Выбрать главу

 

Естественно, что моральная поддержка Тютчевым Горчакова продолжалась и в дальнейшем. Здесь два престарелых коллеги и приятеля легко находили общий язык. К тому же, вероятно, поэт преследовал и свои цели — он все еще не терял надежду получить курьерскую “дачу” за границу. Там его ожидала и дочь Анна со своей приятель­ницей графиней Елизаветой Егоровной Ламберт (урожд. гр. Канкрин; 1821—1881), там пока еще находилась и Эрнестина Федоровна... Но ни в какую командировку он уже не успеет... 4 августа 1864 года в Петербурге в возрасте всего лишь тридцати восьми лет умерла “последняя любовь” Тютчева Елена Александровна Денисьева. После ее смерти сиротами остались трое детей — четырнадцатилетняя Леночка Тютчева (ее, как и мать, все звали Лёлей), четырехлетний сын Федор и его брат, младенец Николай. Им поэт при крещении дал свою фамилию, только при этом они, как незаконно­рожденные, были приписаны к мещанскому сословию города Петербурга. Вот откуда последует почти полуторагодовалый промежуток в письмах поэта к жене. Она, скорее всего, больше, чем все остальные, старалась забыть именно эти полтора года своей жизни…*

 

*   *   *

Москва, среда, 12 января 1866

 

Итак, свадьба Анны, эта свадьба, предмет столь долгих забот, стала наконец совершившимся фактом...

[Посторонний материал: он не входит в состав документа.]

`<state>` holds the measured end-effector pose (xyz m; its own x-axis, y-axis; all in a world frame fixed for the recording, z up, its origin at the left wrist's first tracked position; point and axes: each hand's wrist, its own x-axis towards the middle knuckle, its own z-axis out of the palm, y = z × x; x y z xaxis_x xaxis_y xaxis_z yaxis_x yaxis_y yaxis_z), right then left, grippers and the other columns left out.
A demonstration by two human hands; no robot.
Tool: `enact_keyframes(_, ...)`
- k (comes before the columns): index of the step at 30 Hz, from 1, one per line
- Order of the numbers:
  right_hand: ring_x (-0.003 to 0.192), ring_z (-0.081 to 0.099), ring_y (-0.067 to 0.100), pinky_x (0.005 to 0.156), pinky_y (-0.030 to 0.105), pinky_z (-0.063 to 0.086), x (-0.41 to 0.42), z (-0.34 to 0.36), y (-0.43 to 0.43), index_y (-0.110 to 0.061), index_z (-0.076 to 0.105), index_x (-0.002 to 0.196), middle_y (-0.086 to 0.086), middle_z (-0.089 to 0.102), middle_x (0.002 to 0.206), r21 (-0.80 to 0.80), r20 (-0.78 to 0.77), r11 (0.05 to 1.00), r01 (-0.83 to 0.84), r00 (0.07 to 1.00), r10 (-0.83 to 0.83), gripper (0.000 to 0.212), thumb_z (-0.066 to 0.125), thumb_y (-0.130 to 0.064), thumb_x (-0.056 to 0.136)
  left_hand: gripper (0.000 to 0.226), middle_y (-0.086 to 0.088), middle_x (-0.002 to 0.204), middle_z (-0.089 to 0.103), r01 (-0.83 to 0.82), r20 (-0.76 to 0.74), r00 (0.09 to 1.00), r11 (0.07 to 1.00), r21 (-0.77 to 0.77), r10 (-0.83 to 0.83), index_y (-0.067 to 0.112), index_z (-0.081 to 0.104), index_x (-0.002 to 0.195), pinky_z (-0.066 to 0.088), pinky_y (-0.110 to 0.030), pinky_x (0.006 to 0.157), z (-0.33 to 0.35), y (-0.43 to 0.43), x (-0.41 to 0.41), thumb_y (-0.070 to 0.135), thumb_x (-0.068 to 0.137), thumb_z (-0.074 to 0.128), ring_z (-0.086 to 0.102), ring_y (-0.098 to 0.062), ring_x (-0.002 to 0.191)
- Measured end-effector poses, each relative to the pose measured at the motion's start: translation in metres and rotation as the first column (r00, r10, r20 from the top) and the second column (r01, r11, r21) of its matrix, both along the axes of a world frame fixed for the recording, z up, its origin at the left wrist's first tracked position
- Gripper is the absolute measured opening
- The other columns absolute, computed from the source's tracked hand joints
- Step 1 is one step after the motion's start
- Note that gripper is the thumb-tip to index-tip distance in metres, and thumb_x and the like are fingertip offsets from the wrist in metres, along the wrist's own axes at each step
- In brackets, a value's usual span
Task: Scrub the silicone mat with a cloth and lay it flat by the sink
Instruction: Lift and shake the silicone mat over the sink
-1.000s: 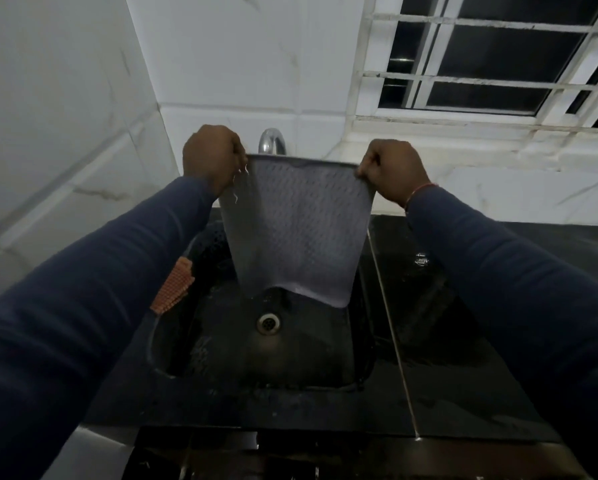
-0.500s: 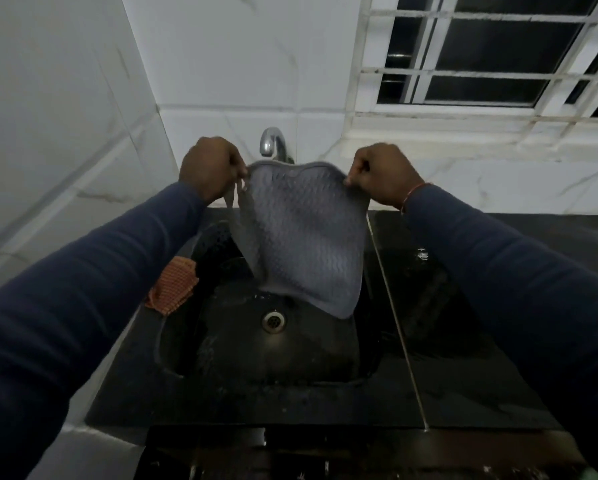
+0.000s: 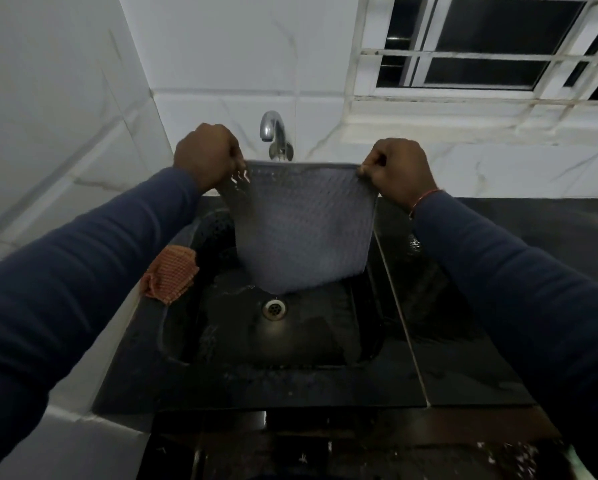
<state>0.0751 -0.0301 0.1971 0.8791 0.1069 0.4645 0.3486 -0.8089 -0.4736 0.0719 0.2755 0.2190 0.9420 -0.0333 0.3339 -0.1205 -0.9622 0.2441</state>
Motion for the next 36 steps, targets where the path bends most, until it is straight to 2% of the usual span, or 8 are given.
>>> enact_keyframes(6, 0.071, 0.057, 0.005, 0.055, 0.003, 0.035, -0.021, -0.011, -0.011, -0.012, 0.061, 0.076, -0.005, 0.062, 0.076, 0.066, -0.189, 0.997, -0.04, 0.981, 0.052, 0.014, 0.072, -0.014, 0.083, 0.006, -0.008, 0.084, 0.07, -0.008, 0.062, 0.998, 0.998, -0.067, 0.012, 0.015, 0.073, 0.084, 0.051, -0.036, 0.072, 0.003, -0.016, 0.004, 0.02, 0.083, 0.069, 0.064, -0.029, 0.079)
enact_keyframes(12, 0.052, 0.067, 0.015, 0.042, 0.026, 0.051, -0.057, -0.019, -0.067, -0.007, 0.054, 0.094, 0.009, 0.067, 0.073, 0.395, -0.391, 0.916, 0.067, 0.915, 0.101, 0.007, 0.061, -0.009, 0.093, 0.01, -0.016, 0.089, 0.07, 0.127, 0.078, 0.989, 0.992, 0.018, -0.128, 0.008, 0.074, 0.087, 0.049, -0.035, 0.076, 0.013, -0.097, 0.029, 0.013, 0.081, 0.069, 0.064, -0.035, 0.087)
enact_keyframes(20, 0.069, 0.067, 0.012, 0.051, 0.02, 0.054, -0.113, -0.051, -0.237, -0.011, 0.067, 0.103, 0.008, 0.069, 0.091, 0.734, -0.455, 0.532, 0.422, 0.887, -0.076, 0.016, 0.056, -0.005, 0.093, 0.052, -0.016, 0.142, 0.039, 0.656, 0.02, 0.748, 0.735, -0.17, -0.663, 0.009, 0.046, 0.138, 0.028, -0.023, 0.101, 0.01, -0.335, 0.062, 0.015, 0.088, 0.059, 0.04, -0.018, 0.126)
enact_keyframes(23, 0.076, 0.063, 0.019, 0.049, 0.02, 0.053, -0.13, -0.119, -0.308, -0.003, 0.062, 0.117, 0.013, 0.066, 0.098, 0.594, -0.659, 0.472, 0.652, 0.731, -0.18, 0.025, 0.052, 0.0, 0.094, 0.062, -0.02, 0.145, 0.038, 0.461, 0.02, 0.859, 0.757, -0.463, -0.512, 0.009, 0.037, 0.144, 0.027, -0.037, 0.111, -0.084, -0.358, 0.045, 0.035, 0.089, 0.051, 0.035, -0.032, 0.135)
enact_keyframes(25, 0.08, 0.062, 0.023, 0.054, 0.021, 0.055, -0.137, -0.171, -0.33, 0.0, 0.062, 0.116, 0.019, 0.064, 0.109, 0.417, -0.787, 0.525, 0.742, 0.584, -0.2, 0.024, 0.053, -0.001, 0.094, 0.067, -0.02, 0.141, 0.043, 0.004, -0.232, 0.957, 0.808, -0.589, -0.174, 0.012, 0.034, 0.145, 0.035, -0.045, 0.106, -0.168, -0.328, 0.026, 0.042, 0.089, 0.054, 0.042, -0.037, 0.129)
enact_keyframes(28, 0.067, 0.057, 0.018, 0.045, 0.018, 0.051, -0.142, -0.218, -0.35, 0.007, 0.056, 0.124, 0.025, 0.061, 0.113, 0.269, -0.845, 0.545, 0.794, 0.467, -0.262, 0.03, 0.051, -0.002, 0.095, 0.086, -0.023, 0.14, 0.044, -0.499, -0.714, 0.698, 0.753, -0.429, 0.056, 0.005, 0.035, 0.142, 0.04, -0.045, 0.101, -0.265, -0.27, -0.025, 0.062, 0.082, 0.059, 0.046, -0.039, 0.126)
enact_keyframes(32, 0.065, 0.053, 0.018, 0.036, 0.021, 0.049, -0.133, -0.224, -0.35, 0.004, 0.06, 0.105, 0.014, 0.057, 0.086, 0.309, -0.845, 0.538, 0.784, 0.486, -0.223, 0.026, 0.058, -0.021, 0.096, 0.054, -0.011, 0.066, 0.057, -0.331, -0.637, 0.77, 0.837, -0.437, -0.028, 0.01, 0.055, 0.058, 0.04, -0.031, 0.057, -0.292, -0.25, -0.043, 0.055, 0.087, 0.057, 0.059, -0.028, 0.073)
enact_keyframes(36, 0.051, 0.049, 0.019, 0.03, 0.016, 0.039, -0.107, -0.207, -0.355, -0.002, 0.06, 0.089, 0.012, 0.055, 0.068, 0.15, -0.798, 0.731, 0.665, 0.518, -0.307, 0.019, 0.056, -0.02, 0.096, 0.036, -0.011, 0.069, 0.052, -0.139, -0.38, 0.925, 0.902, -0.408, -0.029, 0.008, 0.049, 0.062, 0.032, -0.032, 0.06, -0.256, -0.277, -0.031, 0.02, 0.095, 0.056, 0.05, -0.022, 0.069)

Как все, что представляется нашему уму несоразмерно значительным, будь то ожидание или позже воспоминание, занимает мало места в действительности! — Сегодня утром, в 9 часов, я отправился к Сушковым, где нашел всех уже на ногах и во всеоружии. Анна только что окончила свой туалет, и в волосах у нее уже была веточка флердоранжа, столь медлившего распуститься... Еще раз мне пришлось, как и всем отцам в подобных обстоятельствах — прошедшим, настоящим и будущим, держать в руках образ, стараясь с такой же убежденностью исполнить свою роль, как и в прошлом году. Затем я проводил Анну к моей бедной старой матери, которая удивила и тронула меня остатком жизненной силы, проявившейся в ней в ту минуту, когда она благословляла ее своим знаменитым образом Казанской Божией матери. Это была одна из последних вспышек лампады, которая скоро угаснет. Затем мы отправились в церковь: Анна в одной карете с моей сестрой, я — в другой следовал за ними, и остальные за нами, как полагается. Обедня началась тотчас по нашем приезде. В очень хорошенькой домовой церкви было не более двадцати человек. Было просто, прилично, сосредоточенно. Во время свадебной церемонии мысль моя постоянно переносилась от настоящей минуты к прошлогодним воспоминаниям... Когда возложили венцы на головы брачую­щихся, милейший Аксаков в своем огромном венце, надвинутом прямо на голову, смутно напомнил мне раскрашенные деревянные фигуры, изображаю­щие императора Карла Великого. Он произнес установленные обрядом слова с большой убежденностью, — и я полагаю, или, вернее, уверен, что беспокойный дух Анны найдет наконец свою тихую пристань. По окончании церемонии, после того как иссяк перекрестный огонь поздравлений и объятий, все направились к Аксаковым, я — в карете Антуанетты, и по дороге мы не преминули обменяться меланхолическими думами о бедной Дарье.

Обильный и совершенно несвоевременный завтрак ожидал нас в семье Аксаковых, славных и добрейших людей, у которых, благодаря их литературной известности , все чувствуют себя, как в своей семье. Это я и сказал старушке, напомнив ей о ее покойном муже, которого очень недоставало на этом торжестве. Затем я попросил позволения уклониться от завтрака, ибо с утра испытывал весьма определенное и весьма неприятное ощущение нездоровья. Иван, только что вернувшийся, уверяет меня, что он с избытком заменил меня на этом завтраке.

Начинает смеркаться, и я вынужден кончить. Я ощущаю те же сумерки во всем моем существе, и все впечатления извне доходят до меня подобно звукам удаляющейся музыки. Хорошо или плохо, но я чувствую, что достаточно пожил, — равно как чувствую, что в минуту моего ухода ты будешь единственной живой реальностью, с которой мне придется распроститься.